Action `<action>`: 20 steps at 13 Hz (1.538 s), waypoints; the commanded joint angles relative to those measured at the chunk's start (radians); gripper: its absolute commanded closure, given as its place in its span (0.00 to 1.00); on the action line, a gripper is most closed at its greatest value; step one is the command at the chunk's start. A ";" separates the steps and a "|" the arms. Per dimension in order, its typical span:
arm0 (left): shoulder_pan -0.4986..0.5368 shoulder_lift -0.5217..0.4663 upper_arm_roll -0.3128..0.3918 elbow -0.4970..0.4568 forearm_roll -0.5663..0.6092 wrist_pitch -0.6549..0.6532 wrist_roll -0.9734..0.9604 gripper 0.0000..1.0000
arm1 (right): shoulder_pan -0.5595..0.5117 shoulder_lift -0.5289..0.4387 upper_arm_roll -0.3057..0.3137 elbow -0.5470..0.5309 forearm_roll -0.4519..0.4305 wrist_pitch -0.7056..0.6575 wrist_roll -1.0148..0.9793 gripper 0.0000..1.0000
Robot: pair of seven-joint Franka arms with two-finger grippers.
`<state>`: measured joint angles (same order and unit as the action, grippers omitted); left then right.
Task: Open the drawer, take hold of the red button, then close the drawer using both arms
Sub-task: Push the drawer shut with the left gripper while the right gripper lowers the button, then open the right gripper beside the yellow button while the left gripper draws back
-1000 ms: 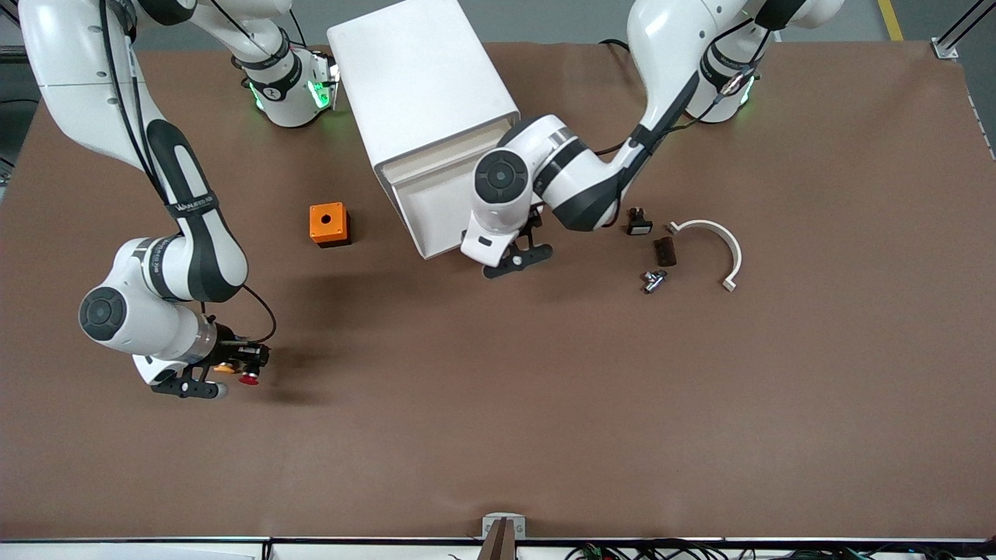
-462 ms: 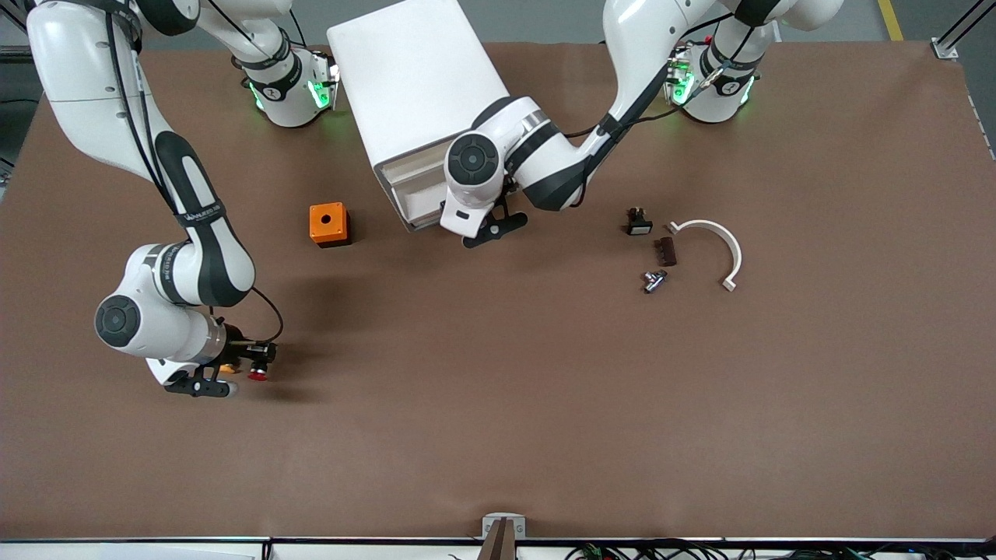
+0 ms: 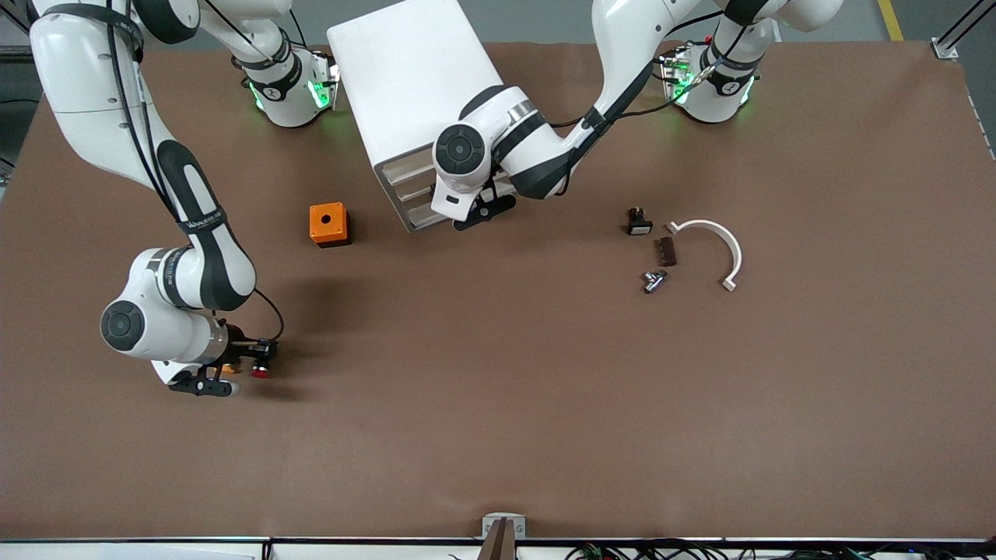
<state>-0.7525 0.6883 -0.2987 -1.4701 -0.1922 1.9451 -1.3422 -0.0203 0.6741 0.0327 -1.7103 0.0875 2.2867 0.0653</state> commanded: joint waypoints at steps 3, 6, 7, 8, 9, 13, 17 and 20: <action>0.028 -0.013 0.009 -0.001 -0.003 -0.032 -0.014 0.00 | -0.020 -0.011 0.026 0.092 0.000 -0.055 -0.019 0.00; 0.134 -0.047 0.023 0.010 0.098 -0.048 -0.005 0.00 | -0.047 -0.011 0.019 0.187 -0.006 -0.128 -0.086 0.00; 0.174 -0.059 0.023 0.011 0.134 -0.049 0.000 0.00 | -0.053 -0.013 0.019 0.210 -0.003 -0.128 -0.117 0.00; 0.220 -0.075 0.023 0.013 0.172 -0.049 0.012 0.00 | -0.059 -0.025 0.018 0.221 0.001 -0.128 -0.116 0.00; 0.260 -0.084 0.023 0.020 0.207 -0.049 0.026 0.00 | -0.064 -0.057 0.016 0.222 0.003 -0.131 -0.110 0.00; 0.405 -0.122 0.021 0.042 0.296 -0.051 0.046 0.00 | -0.053 -0.197 -0.016 0.216 -0.008 -0.286 -0.056 0.00; 0.499 -0.186 0.024 0.053 0.329 -0.095 0.165 0.00 | -0.052 -0.382 -0.017 0.154 -0.032 -0.381 -0.044 0.00; 0.558 -0.251 0.023 0.051 0.333 -0.172 0.247 0.00 | -0.035 -0.511 -0.016 0.149 -0.061 -0.476 -0.042 0.00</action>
<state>-0.2170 0.4894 -0.2692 -1.4079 0.1149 1.8221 -1.1354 -0.0673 0.2668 0.0154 -1.4984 0.0556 1.8380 0.0012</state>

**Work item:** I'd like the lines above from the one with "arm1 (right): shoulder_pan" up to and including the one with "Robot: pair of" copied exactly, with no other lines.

**Response to this exercise:**
arm1 (right): shoulder_pan -0.5595..0.5117 shoulder_lift -0.5289..0.4387 upper_arm_roll -0.3057..0.3137 elbow -0.5470..0.5309 forearm_roll -0.4519..0.4305 wrist_pitch -0.7056..0.6575 wrist_roll -1.0148..0.9793 gripper 0.0000..1.0000
Robot: pair of seven-joint Franka arms with two-finger grippers.

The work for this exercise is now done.